INTIMNEWS.COM, MUARA TEWEH – Bupati Barito Utara, H. Shalahuddin, ST., MT., memimpin jajaran Pemkab Barito Utara dalam Konsultasi dan Koordinasi intensif di Direktorat Jenderal Perimbangan Keuangan (DJPK) Kementerian Keuangan, Jakarta, Kamis (23/10/2025).
Pertemuan ini menitikberatkan pada mekanisme penggunaan dan penarikan Dana Treasury Deposit Facility (TDF) Tahun 2025 serta penyelesaian sisa Dana Alokasi Khusus (DAK) Fisik dari tahun anggaran sebelumnya.
Rombongan Pemkab Barito Utara hadir lengkap, termasuk Kepala BPKAD Ismael Marzuki, Kepala Dinas Pendidikan Syahmiludin A Surapati, dan Kepala Dinas PUPR M Iman Topik.
Mereka diterima oleh pejabat DJPK, di antaranya dari Direktorat Dana Transfer Umum (Dit. DTU) seperti Matheus Agus (JF Ahli Utama), Jack Subarja (JF Ahli Muda), dan Sukma F (Pelaksana).
Selain itu, perwakilan Direktorat Dana Transfer Khusus (Dit. DTK), Saddam Husein (JF Ahli Muda) dan Febri Arga P (Pelaksana), turut menyambut kedatangan rombongan.
Bupati H. Shalahuddin menjelaskan, tujuan utama pertemuan adalah memastikan seluruh proses penarikan dan penggunaan dana berjalan sesuai regulasi dan memberikan manfaat optimal bagi masyarakat Barito Utara.

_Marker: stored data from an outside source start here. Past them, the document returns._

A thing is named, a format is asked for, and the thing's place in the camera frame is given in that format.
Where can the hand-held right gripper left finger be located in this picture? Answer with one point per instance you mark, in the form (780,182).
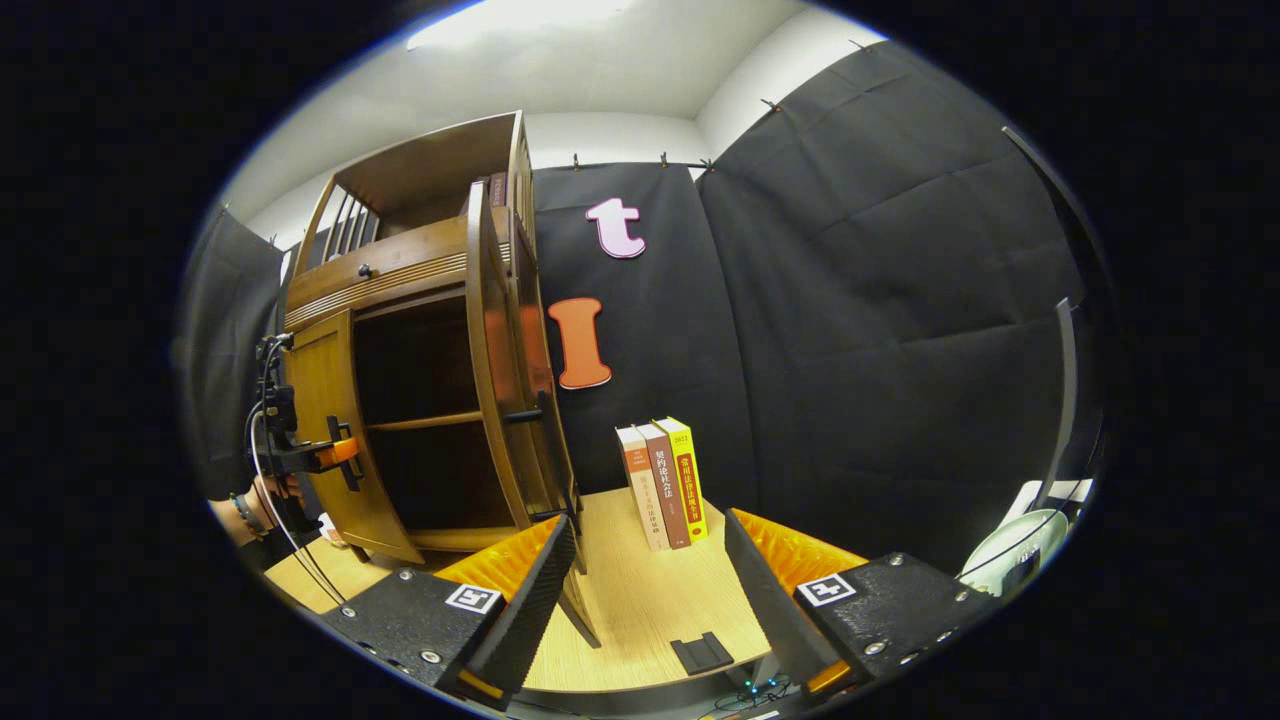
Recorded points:
(530,605)

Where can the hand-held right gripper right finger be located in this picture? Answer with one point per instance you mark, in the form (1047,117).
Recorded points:
(770,600)

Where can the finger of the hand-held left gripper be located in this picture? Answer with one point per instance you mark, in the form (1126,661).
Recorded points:
(342,452)

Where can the wooden cabinet door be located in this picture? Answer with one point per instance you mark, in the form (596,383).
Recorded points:
(495,400)
(320,380)

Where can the wooden double-door shoe cabinet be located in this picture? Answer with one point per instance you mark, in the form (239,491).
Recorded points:
(440,160)

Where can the white and red packet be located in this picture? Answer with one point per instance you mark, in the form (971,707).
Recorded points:
(331,530)

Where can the yellow book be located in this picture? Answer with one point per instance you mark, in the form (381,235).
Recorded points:
(688,475)

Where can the white and orange book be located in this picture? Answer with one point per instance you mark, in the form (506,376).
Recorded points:
(640,490)

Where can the wooden drawer with black knob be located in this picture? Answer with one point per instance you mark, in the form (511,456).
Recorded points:
(400,265)

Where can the white round dish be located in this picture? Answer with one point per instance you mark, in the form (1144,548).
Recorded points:
(1010,555)

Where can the black backdrop cloth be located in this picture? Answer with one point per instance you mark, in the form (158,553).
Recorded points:
(850,350)

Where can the leaning brown shelf book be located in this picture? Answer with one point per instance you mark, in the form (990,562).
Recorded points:
(497,190)

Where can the small black bracket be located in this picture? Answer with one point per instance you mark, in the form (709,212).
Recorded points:
(700,653)

“Koordinasi ini kami lakukan untuk berkonsultasi langsung dengan pihak Kemenkeu mengenai mekanisme penarikan dan penggunaan Dana TDF Tahun 2025, agar pelaksanaannya sesuai ketentuan terbaru dalam Keputusan Menteri Keuangan Nomor 1/KM.7/2025,” ujar Bupati.
Selain TDF, pembahasan juga mencakup rencana anggaran, verifikasi dokumen pendukung, serta rencana pemanfaatan sisa-sisa DAK Fisik tahun sebelumnya.
Bupati menegaskan, seluruh proses mulai dari penyusunan hingga pelaksanaan harus berjalan lancar, akuntabel, dan tepat sasaran sesuai peraturan perundang-undangan yang berlaku.
“Harapan kami, dengan koordinasi yang baik bersama DJPK, pengelolaan Dana TDF dan sisa DAK Fisik ini dapat mengoptimalkan pembangunan infrastruktur dan layanan publik di Kabupaten Barito Utara,” pungkasnya.
Pertemuan ini menjadi bagian dari upaya Pemkab Barito Utara memperkuat sinergi dengan pemerintah pusat untuk memastikan transparansi, efisiensi, dan efektivitas pengelolaan keuangan daerah.
Koordinasi ini diharapkan mampu mempercepat realisasi pembangunan infrastruktur dan program strategis daerah, serta mendukung keberlanjutan layanan publik yang lebih baik.
Kepala BPKAD Ismael Marzuki menambahkan bahwa verifikasi dokumen dan penyesuaian anggaran menjadi langkah penting agar penarikan TDF dapat dilakukan tanpa hambatan.
Sementara Kepala Dinas PUPR M Iman Topik menyatakan, penyelesaian sisa DAK Fisik sangat dibutuhkan untuk melanjutkan proyek-proyek infrastruktur prioritas di Kabupaten Barito Utara.
Kegiatan ini menjadi bukti komitmen Pemkab Barito Utara untuk meningkatkan kualitas pengelolaan keuangan dan memperkuat hubungan koordinasi dengan pemerintah pusat.